• [Description of the task]: Search the records for the word "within" and copy each line in which it appears.

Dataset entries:
+++
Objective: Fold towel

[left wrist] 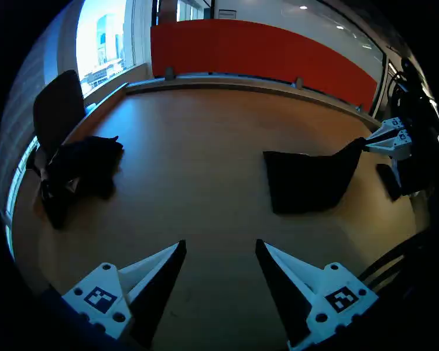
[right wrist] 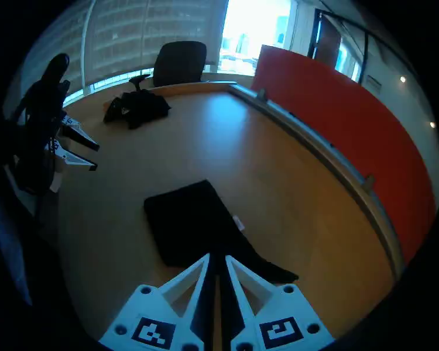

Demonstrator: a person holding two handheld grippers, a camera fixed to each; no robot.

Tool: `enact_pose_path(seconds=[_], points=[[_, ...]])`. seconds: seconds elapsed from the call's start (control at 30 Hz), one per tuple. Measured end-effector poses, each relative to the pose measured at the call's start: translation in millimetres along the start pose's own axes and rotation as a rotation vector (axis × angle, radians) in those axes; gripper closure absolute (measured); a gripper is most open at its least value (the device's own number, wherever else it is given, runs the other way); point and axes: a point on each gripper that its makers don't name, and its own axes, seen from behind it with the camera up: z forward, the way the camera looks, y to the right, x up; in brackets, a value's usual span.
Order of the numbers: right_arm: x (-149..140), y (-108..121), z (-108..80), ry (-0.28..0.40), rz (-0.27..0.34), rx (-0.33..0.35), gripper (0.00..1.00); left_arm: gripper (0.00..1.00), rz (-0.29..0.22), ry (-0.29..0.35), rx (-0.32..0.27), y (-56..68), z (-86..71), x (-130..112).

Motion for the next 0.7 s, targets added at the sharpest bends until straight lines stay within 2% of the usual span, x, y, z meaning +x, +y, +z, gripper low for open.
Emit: enact_pose_path(seconds=[0.3,0.5,0.7], points=[[24,-16,21.7,0.005,-0.056,0.053,0.95,0.12,-0.009,0.008,-0.007,0.5,-4.3,-2],[33,-21,36.0,-0.007,-0.104,0.081,0.95,0.12,0.000,0.013,-0.011,4.1,-6.2,-3],[43,-23,48.6,-0.008,-0.124,0.100,0.95,0.13,-0.009,0.014,-0.011,4.8,-7.3,-5]])
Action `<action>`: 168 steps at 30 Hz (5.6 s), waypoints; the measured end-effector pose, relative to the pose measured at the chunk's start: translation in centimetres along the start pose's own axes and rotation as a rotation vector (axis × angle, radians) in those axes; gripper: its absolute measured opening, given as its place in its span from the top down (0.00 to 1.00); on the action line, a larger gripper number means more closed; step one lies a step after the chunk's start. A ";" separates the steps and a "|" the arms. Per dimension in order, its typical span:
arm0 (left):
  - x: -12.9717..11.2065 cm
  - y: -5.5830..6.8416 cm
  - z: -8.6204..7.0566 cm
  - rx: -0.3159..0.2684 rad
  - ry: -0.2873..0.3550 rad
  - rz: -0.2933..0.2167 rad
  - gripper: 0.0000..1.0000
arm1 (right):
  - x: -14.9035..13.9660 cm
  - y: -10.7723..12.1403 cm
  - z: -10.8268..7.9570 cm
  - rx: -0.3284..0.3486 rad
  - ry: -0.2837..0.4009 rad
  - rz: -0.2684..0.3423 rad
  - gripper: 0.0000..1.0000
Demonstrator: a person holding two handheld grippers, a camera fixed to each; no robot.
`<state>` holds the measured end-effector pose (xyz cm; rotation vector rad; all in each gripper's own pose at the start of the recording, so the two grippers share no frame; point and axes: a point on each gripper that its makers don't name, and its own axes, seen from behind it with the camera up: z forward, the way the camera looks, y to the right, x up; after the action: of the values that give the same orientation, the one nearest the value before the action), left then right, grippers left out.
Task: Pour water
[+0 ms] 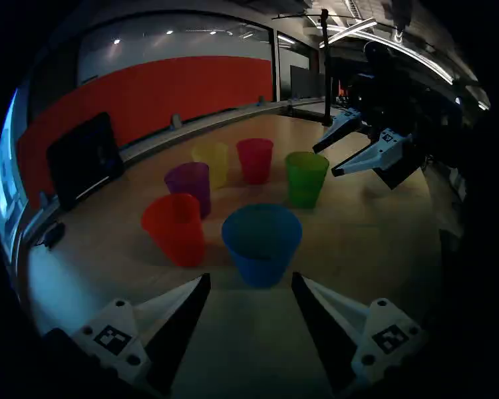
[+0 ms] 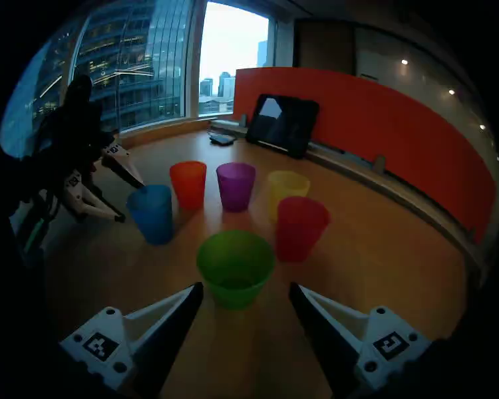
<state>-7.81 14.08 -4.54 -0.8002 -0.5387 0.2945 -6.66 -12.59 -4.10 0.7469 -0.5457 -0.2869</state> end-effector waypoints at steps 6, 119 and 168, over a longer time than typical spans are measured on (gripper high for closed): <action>-0.1 -0.6 -1.4 0.038 0.019 -0.021 0.10 | -0.1 0.5 -1.5 -0.036 0.019 0.016 0.00; 2.3 -12.7 -11.4 0.818 0.580 -0.297 0.10 | 8.7 10.1 -15.4 -0.838 0.602 0.257 0.00; 1.6 -13.4 -10.5 0.814 0.537 -0.298 0.02 | 7.8 10.7 -14.8 -0.798 0.607 0.209 0.00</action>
<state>0.07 -0.42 -0.06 0.0144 -0.0003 0.0006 8.74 -0.10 -2.65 -0.0223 0.0902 -0.0557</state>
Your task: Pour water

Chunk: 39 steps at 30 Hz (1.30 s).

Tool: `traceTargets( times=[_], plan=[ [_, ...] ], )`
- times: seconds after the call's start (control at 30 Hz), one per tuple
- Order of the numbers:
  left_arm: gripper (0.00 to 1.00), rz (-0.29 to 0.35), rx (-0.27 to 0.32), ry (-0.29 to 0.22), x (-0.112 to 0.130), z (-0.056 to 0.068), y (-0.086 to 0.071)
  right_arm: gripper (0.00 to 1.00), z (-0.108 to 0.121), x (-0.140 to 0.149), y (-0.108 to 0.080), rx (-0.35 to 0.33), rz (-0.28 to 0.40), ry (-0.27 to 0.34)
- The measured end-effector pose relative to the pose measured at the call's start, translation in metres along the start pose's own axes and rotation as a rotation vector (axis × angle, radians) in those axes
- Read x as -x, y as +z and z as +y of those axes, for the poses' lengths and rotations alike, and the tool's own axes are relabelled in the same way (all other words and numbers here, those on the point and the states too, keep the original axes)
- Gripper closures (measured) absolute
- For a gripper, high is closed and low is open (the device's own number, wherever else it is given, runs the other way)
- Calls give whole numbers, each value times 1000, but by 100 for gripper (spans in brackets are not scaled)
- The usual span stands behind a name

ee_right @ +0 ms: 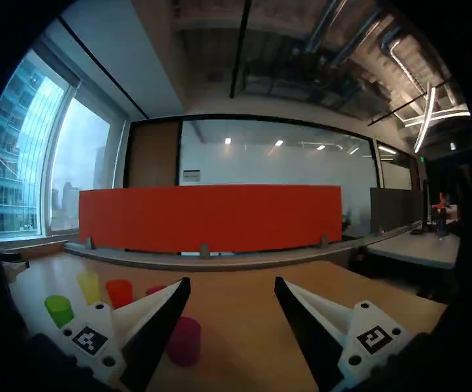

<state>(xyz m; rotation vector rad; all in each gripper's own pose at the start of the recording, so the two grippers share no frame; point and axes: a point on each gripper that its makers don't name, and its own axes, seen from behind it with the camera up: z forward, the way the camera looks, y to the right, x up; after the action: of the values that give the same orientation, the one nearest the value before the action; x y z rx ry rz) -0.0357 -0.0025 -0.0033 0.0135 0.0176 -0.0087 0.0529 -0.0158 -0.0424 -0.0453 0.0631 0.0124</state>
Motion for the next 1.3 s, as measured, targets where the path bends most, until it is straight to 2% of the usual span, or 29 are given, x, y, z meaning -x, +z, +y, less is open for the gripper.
traceTargets(
  times=[0.37, 0.8, 1.07, 1.3],
  plan=[
    [0, -3, 2, 1, 1, 0, 1, 0, -5, 7, 1, -16, -8, -28],
    [0, -3, 1, 1, 1, 0, 0, 0, -5, 31, 14, -49, -29, -6],
    [0, -3, 2, 1, 1, 0, 0, 0, -6, 39, 19, -73, -31, -22],
    [0, -3, 2, 1, 1, 0, 1, 0, 1, 41, 23, -67, -37, -4]
  ],
)
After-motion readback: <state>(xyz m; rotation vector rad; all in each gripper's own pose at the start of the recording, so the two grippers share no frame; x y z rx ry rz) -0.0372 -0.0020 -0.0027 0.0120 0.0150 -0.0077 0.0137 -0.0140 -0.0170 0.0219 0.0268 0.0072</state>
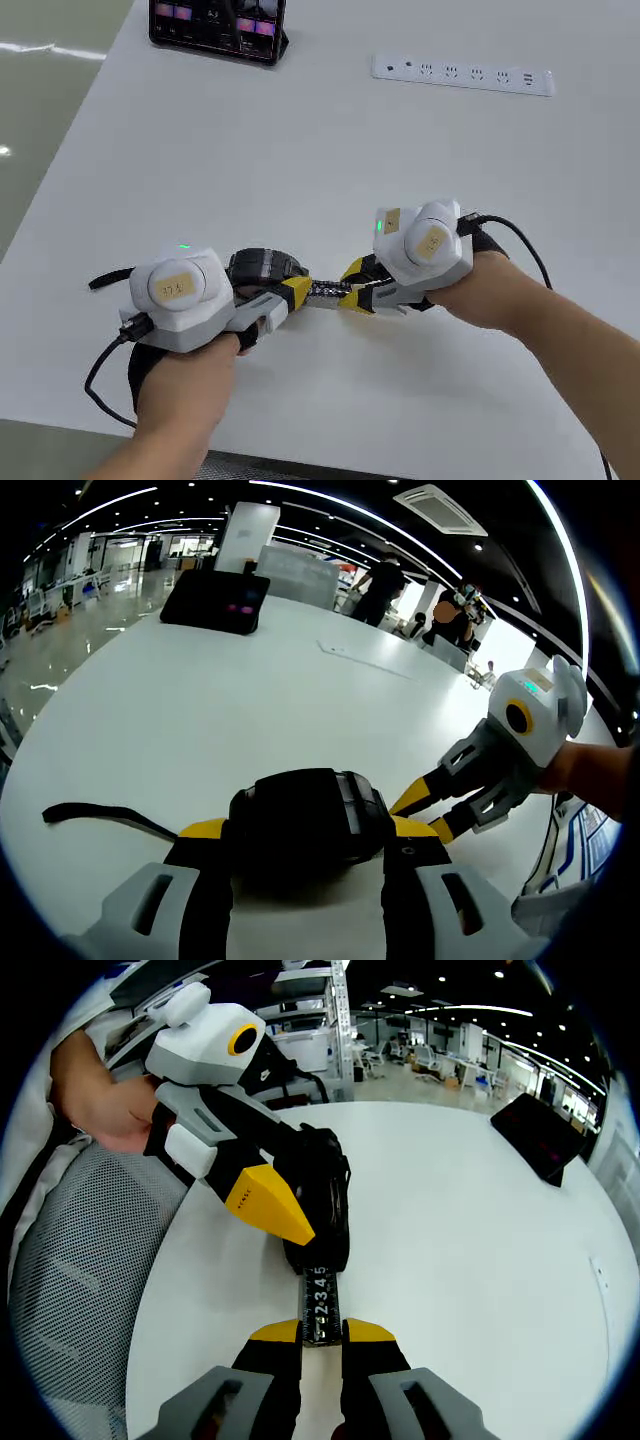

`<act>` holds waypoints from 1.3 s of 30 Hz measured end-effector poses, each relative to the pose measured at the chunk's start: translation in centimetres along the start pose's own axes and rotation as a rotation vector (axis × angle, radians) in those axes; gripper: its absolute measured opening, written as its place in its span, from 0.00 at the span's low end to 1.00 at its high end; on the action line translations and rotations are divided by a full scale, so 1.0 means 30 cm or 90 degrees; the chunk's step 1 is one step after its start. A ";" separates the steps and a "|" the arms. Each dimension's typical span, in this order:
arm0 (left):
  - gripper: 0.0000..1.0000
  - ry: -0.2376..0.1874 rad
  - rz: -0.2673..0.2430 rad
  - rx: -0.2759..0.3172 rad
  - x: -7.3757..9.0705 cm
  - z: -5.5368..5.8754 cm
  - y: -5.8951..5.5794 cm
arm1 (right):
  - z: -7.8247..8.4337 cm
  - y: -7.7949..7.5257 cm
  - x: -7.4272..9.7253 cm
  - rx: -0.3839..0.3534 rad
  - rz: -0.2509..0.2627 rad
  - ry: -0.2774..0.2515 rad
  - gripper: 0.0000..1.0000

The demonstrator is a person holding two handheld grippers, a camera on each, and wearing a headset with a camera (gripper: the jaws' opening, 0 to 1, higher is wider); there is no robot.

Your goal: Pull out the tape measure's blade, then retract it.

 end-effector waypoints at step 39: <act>0.56 0.001 0.004 -0.006 -0.001 0.003 -0.004 | -0.069 0.014 -0.076 -0.001 -0.010 -0.020 0.11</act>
Point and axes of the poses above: the centre of the closed fingertips' face, and the gripper's own axes: x roughly backward along the fingers, y roughly to its left, z roughly out of its underside, the point moved 4 cm from there along x, roughly backward along the fingers, and after that the axes turned 8 degrees about z, right-handed, at the moved point
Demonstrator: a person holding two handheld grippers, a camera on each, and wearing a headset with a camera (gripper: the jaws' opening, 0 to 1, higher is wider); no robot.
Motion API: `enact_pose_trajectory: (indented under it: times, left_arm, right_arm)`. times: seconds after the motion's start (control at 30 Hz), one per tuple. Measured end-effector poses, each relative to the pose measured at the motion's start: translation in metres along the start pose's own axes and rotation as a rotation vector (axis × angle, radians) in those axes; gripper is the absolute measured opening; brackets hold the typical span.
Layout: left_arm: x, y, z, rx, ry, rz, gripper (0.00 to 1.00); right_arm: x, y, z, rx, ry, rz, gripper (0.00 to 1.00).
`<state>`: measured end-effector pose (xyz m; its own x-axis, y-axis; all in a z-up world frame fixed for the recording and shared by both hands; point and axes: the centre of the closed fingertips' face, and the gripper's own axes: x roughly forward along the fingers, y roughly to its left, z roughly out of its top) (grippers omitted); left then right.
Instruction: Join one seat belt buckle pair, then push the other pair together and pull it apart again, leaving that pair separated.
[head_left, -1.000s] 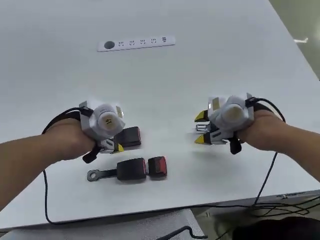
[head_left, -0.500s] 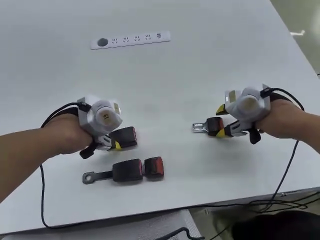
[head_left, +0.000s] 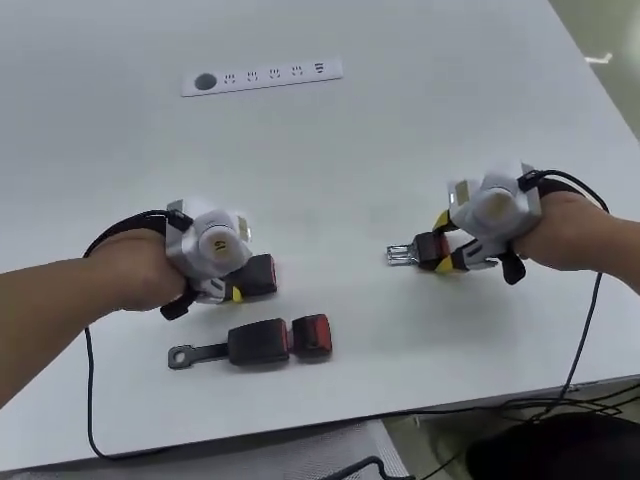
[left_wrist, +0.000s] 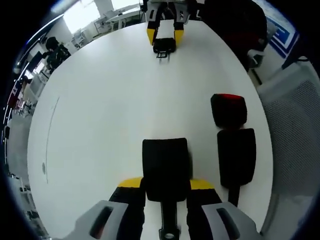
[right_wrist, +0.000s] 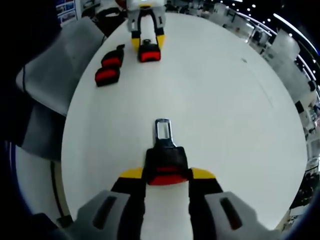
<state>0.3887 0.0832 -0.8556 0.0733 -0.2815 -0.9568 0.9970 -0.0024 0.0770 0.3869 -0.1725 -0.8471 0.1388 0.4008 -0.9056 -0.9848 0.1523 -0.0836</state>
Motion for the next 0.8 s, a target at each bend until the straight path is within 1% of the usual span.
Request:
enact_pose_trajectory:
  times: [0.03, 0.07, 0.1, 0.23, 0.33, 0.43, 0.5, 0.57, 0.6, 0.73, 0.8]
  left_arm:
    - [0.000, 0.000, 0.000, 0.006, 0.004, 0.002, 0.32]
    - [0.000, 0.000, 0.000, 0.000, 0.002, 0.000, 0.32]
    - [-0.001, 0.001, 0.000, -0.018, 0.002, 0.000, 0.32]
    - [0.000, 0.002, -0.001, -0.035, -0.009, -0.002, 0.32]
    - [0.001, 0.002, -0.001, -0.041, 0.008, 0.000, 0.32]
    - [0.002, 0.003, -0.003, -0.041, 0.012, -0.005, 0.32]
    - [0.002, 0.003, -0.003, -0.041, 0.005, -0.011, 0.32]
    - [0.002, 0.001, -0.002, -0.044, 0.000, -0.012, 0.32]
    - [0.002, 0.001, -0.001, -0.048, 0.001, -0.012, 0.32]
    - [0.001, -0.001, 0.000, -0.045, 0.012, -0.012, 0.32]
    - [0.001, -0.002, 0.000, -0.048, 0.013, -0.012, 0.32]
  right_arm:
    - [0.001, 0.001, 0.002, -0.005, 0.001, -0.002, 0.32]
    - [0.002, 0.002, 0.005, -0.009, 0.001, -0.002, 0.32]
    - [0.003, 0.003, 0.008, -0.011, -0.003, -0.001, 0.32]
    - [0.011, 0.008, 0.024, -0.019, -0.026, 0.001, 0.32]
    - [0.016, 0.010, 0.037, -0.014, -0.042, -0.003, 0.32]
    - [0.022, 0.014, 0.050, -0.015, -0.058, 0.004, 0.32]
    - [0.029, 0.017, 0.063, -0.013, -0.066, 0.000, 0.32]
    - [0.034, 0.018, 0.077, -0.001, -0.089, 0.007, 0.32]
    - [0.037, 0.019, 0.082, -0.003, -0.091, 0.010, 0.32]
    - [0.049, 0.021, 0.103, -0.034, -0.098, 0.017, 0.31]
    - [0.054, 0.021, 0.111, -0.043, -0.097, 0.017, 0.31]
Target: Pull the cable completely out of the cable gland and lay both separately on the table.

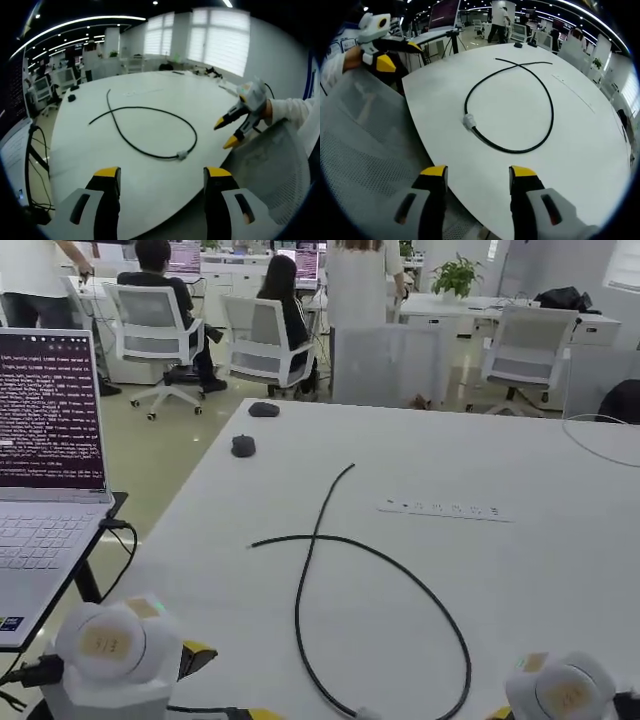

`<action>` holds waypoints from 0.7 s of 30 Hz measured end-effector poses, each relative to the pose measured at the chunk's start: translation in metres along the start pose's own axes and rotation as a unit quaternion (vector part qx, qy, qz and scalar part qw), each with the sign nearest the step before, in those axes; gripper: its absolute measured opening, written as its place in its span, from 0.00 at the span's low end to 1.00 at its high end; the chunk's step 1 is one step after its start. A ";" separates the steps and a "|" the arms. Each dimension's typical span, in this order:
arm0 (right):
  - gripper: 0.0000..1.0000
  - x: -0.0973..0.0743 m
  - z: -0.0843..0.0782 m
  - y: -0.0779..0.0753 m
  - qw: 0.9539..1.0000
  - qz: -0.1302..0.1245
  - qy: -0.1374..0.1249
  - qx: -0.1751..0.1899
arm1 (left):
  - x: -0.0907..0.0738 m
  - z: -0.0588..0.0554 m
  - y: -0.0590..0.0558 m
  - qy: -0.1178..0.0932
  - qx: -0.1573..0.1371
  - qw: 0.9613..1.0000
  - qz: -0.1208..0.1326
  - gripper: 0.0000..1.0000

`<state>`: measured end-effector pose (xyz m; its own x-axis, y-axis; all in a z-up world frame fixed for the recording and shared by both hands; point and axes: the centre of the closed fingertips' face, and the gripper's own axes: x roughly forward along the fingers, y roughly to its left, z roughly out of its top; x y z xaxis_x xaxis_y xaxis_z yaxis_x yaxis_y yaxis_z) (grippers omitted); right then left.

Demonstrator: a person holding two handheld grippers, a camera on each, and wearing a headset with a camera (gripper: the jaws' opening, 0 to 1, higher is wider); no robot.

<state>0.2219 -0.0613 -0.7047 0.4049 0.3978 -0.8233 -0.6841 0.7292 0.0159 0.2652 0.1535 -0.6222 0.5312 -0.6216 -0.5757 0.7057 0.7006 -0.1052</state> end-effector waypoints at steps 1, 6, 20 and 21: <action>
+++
• [Output]:
Motion for the next 0.7 s, targets added at the sharpest bends until straight lines stay within 2% of the usual span, x, y, z meaning +x, +y, +z, gripper low for open.
Motion for the next 0.8 s, a target at each bend until the straight path is within 1% of the usual span.

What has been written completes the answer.